If you get the model working, could you share it here and the script ? I would like to test it too. And if it’s generic-enough we can probably add it to the built-in models for some boards.

2 Likes

Hi @iabdalkader,

Sorry for my late response.

Thanks for sharing where to find the source code.

Regarding the updated GC blocks - is that something part of fw v4.5.6? Because in fw v4.5.5 I’m running into RAM limits when doing object detection with YOLOv8n, YOLOv5 and YOLOv3.

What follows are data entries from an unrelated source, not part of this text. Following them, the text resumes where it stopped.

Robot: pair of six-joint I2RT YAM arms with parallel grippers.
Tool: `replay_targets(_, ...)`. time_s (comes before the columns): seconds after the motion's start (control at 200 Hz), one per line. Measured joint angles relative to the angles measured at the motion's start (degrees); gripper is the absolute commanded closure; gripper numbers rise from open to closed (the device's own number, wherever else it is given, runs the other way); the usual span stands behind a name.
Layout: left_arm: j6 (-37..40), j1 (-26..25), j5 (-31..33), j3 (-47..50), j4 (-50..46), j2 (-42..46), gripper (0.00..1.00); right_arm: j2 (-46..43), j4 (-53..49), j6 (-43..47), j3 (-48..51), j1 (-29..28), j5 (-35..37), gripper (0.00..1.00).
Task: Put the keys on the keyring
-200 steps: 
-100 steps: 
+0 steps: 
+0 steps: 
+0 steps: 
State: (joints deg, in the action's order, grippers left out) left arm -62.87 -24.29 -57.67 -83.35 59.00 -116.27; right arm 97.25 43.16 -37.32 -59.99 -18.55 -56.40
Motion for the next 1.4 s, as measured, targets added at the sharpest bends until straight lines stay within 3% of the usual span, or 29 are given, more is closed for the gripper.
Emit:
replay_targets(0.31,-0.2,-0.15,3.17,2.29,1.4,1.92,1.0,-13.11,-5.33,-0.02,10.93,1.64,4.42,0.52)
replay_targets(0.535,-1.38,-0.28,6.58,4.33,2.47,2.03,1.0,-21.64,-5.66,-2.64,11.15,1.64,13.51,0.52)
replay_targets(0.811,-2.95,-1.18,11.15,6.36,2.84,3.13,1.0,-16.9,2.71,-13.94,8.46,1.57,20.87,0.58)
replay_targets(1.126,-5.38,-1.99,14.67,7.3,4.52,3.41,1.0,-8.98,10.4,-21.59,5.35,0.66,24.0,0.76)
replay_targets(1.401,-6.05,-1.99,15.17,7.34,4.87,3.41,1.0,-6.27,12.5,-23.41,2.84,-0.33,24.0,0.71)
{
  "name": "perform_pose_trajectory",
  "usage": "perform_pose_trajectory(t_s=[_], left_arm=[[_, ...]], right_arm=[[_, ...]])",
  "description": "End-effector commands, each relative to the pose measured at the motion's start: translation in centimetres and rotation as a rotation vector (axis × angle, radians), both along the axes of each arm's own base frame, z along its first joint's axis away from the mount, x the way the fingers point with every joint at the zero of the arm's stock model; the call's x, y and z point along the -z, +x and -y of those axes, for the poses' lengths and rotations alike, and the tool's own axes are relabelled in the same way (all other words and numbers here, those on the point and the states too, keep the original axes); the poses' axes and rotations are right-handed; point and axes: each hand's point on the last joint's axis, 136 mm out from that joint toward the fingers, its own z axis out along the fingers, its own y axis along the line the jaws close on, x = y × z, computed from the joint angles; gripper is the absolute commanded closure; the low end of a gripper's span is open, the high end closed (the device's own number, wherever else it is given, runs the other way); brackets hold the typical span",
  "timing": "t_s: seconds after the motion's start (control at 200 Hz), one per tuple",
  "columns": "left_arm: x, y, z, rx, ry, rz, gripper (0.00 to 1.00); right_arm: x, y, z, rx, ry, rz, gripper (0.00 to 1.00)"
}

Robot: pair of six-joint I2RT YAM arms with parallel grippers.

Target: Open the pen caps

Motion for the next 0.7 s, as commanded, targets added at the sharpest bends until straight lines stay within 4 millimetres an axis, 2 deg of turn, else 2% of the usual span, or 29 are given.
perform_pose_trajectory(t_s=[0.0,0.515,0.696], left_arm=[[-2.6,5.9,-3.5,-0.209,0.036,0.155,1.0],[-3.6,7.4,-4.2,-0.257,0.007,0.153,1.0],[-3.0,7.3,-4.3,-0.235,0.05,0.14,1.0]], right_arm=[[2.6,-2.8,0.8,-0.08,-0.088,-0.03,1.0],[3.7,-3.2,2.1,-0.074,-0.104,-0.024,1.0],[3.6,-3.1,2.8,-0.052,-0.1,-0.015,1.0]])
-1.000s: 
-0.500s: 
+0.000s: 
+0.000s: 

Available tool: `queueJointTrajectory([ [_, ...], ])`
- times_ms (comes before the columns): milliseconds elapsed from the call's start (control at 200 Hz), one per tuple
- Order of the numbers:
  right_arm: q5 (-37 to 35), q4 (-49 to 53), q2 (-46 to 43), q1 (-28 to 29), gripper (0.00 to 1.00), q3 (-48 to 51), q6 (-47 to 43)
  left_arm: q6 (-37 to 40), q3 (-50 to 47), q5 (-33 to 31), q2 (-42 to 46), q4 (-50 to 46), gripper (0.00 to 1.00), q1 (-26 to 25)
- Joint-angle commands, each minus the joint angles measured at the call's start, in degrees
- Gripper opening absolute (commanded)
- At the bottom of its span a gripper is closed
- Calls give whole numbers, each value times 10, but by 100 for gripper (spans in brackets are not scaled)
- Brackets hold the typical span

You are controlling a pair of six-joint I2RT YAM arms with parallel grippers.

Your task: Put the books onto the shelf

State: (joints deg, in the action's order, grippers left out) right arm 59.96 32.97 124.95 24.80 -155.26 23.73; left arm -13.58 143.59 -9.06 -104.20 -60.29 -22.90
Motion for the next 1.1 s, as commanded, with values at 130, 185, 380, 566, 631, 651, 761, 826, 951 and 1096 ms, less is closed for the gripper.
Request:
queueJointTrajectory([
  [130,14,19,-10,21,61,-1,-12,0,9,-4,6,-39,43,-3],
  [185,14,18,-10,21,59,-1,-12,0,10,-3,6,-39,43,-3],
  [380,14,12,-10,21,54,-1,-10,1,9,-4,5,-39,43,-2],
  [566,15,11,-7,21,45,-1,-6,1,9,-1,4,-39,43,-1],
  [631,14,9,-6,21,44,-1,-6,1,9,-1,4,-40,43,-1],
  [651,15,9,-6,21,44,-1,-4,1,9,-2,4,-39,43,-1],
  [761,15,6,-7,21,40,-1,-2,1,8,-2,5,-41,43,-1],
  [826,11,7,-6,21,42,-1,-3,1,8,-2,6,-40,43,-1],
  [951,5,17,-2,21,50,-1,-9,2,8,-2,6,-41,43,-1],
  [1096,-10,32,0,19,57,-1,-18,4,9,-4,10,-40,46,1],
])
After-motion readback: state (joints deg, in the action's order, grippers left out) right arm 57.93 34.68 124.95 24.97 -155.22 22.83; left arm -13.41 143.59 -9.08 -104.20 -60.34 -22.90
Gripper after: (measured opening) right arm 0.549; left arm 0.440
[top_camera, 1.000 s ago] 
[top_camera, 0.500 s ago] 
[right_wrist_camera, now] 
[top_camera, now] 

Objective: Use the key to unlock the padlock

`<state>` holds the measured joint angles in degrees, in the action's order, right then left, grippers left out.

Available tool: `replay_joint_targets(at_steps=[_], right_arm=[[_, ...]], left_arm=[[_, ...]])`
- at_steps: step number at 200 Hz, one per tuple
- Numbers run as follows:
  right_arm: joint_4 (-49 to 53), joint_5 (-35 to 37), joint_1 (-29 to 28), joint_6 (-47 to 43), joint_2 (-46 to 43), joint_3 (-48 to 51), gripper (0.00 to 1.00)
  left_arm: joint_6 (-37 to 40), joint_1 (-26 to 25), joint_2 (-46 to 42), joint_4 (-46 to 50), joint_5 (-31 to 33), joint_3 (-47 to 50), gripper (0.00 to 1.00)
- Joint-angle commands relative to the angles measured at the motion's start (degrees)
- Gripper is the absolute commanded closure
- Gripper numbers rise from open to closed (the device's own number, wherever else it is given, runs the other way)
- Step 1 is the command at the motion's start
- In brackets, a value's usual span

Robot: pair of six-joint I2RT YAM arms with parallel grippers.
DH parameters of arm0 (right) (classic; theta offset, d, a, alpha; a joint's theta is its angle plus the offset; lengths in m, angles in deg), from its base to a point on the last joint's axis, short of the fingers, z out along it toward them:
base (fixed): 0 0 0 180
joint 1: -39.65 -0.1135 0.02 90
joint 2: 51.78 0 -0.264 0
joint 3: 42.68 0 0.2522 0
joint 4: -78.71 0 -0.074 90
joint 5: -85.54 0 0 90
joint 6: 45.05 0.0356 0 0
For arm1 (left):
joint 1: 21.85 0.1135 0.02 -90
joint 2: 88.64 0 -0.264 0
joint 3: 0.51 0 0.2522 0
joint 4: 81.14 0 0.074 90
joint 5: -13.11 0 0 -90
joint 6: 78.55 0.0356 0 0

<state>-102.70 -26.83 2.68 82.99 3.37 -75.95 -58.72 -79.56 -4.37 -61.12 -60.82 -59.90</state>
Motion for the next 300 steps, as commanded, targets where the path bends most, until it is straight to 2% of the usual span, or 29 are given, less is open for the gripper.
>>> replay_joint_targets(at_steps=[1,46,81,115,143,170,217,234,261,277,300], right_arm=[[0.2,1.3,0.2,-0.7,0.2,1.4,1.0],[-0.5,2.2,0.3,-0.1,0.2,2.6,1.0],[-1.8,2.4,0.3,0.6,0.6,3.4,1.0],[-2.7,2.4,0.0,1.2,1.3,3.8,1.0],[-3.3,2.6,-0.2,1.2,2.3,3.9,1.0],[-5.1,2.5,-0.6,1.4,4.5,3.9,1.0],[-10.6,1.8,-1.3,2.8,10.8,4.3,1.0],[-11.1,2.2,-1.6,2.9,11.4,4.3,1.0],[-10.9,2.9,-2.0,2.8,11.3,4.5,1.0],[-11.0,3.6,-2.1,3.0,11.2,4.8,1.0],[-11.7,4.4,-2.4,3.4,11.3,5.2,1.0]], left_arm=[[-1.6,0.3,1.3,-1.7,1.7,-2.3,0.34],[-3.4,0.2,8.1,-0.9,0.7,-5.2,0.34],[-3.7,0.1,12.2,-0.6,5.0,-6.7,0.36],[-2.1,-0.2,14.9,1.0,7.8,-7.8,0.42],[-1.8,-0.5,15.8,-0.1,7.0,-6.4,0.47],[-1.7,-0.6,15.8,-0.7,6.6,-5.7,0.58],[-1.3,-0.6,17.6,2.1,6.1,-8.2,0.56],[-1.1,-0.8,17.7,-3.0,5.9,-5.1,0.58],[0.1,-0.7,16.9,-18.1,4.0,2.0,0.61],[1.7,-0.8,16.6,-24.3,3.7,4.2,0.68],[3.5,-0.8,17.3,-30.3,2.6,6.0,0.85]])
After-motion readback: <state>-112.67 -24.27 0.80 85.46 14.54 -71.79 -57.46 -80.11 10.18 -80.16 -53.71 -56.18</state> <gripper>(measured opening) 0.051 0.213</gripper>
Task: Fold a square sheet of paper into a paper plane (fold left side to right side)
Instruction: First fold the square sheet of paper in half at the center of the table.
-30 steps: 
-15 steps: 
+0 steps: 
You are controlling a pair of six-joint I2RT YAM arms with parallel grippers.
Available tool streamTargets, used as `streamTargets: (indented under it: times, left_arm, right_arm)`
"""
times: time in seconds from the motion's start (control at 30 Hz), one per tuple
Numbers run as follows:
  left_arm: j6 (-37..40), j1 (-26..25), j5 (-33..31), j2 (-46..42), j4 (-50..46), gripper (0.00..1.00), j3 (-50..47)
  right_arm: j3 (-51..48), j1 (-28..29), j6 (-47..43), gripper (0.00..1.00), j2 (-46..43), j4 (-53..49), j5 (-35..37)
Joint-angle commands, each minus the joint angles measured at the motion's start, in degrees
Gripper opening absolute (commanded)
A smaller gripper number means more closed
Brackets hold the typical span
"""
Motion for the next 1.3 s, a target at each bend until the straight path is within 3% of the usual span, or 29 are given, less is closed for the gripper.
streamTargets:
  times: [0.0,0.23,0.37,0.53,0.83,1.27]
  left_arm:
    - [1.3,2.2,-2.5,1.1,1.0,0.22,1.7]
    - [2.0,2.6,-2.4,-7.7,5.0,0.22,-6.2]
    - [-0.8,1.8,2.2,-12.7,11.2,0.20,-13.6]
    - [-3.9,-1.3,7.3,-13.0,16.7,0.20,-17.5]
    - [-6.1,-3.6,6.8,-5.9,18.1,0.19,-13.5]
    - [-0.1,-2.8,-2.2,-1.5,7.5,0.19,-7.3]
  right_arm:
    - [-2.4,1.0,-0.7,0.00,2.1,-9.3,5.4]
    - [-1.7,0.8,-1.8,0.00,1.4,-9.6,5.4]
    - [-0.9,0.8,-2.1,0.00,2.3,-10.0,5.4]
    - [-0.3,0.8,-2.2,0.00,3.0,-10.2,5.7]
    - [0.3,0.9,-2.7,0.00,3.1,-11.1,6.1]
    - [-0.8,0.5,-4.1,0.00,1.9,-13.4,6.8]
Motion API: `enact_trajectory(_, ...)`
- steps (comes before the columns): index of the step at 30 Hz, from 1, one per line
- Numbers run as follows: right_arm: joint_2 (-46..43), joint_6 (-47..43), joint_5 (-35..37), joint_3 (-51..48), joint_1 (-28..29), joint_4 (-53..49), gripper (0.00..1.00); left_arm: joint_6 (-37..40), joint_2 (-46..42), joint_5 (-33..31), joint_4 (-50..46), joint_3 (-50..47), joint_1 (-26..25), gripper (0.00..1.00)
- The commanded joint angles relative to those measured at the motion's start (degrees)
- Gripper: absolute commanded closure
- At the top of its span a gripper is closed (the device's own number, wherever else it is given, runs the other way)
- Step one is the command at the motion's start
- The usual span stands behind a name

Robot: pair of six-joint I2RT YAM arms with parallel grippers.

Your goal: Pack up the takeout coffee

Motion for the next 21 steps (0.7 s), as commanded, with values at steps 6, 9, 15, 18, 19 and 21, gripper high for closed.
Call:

I’m happy to share the code, kindly find it attached. Bear in mind that this is for fw v4.5.5, I’ll develop towards v4.5.6 in the future, especially with the goal to do object detection using eg. YOLOv8n.

The shared code contains a model of YOLOv8n-cls retrained on the HaGRID dataset to classify the following classes (call, dislike, fist, four, like)

Cheers,
Koray

yolov8n-cls_hand_gesture_OpenMV_v4_5_5.zip (990.6 KB)

Yes this is still in the development firmware (v4.5.6) which will be released very soon: v4.5.6 Milestone · GitHub

1 Like

@kurreman

If you can share your tensorflow model, how to post process the data, a test image, and what you expect as output for the test image I can verify this week that v4.5.6 will perfectly be able to run your network.

See here for what I mean: modules/py_tf: Add generic CNN processing support. by kwagyeman · Pull Request #2227 · openmv/openmv (github.com)